Heng Yang · Answer 1 · Wed Nov 29 2023 04:15:40 GMT+0800 (China Standard Time)

This is not expected usage. yangheng/deberta-v3-base-absa-v1.1 is a stand-alone model (universal architecture from transformers) for aspect sentiment classification, and this state_dict is based on the architecture of pyabsa APC models.

José David Lopes · Answer 2 · Wed Nov 29 2023 16:25:12 GMT+0800 (China Standard Time)

I'm getting the exact same error when running the code provided in the tutorial. Therefore I was digging into the code to identify the problem and included the section were I was getting the error.

config = APC.APCConfigManager.get_apc_config_english()

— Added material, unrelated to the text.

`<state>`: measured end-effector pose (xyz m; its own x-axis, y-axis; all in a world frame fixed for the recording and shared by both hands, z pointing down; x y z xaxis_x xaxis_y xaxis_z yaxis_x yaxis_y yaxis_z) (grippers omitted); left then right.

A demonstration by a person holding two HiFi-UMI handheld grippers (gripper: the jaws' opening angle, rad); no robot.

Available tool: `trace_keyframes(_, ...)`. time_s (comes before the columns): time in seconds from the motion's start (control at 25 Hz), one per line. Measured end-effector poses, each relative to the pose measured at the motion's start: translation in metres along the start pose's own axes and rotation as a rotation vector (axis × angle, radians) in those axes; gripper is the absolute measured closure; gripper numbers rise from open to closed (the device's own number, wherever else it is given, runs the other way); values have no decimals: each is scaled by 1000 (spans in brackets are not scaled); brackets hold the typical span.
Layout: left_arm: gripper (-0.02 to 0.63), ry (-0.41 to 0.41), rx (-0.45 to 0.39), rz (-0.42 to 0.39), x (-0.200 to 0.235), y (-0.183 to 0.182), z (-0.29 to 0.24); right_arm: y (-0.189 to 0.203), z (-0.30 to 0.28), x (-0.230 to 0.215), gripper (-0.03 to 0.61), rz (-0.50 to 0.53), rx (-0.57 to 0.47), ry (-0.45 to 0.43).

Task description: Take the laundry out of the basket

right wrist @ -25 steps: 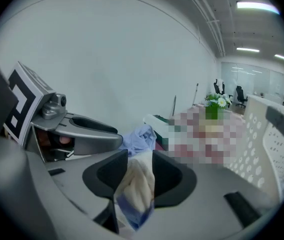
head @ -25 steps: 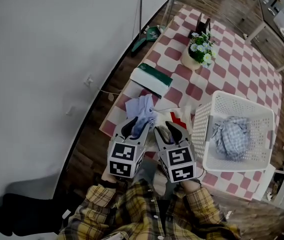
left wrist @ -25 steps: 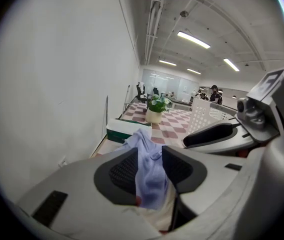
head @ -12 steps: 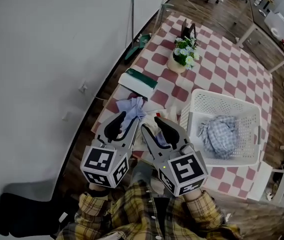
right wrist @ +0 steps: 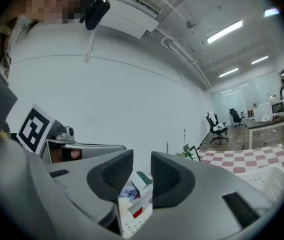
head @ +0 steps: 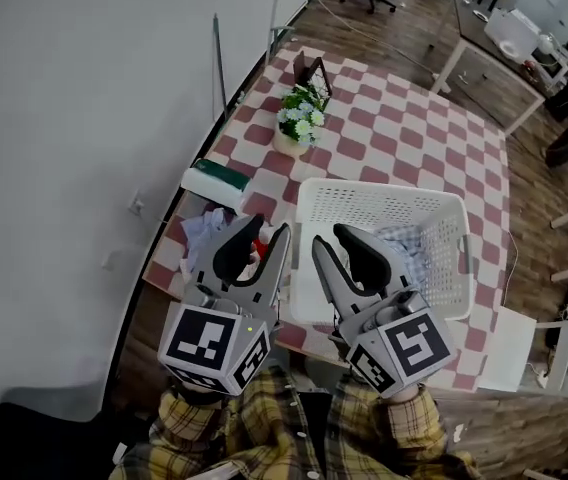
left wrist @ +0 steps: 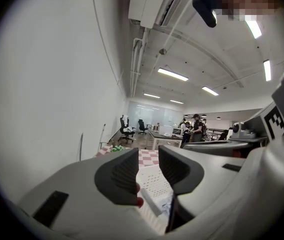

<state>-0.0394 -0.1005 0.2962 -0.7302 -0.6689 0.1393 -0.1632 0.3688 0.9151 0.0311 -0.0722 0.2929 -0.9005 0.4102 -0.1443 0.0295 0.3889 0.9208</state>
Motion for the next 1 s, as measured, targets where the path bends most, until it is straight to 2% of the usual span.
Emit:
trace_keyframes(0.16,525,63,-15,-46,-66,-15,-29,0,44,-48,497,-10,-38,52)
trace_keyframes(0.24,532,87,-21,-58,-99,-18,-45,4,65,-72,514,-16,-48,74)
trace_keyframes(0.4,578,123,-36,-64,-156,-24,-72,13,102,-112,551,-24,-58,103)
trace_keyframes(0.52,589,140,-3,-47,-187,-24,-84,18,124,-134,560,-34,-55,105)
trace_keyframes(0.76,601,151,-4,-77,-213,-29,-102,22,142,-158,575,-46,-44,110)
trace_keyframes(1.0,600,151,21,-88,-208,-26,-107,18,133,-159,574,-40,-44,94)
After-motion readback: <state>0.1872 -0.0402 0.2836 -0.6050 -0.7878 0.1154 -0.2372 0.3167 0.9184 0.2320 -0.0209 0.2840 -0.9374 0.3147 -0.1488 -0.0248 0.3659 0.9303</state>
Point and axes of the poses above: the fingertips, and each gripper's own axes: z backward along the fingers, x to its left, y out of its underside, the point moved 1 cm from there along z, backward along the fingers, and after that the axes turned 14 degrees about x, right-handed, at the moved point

dataset = APC.APCDatasetList.Laptop14

config.num_epoch = 1
config.model = APC.APCModelList.FAST_LSA_T_V2
trainer = APC.APCTrainer(
    config=config,
    dataset=dataset,
    from_checkpoint="english",
    # if you want to resume training from our pretrained checkpoints, you can pass the checkpoint name here
    auto_device=DeviceTypeOption.AUTO,
    path_to_save=None,  # set a path to save checkpoints, if it is None, save checkpoints at 'checkpoints' folder
    checkpoint_save_mode=ModelSaveOption.SAVE_MODEL_STATE_DICT,
    load_aug=False,
    # there are some augmentation dataset for integrated datasets, you use them by setting load_aug=True to improve performance
)

Heng Yang · Answer 3 · Wed Nov 29 2023 22:11:29 GMT+0800 (China Standard Time)

Can you try the 2.3.4rc0 version, this error is triggered because the torch uses the strict mode to load the checkpoint, while the transformers from 4.3x versions refactored the code to remove the position_ids.

José David Lopes · Answer 4 · Wed Nov 29 2023 22:57:59 GMT+0800 (China Standard Time)

Working now! Thanks for fixing this! :)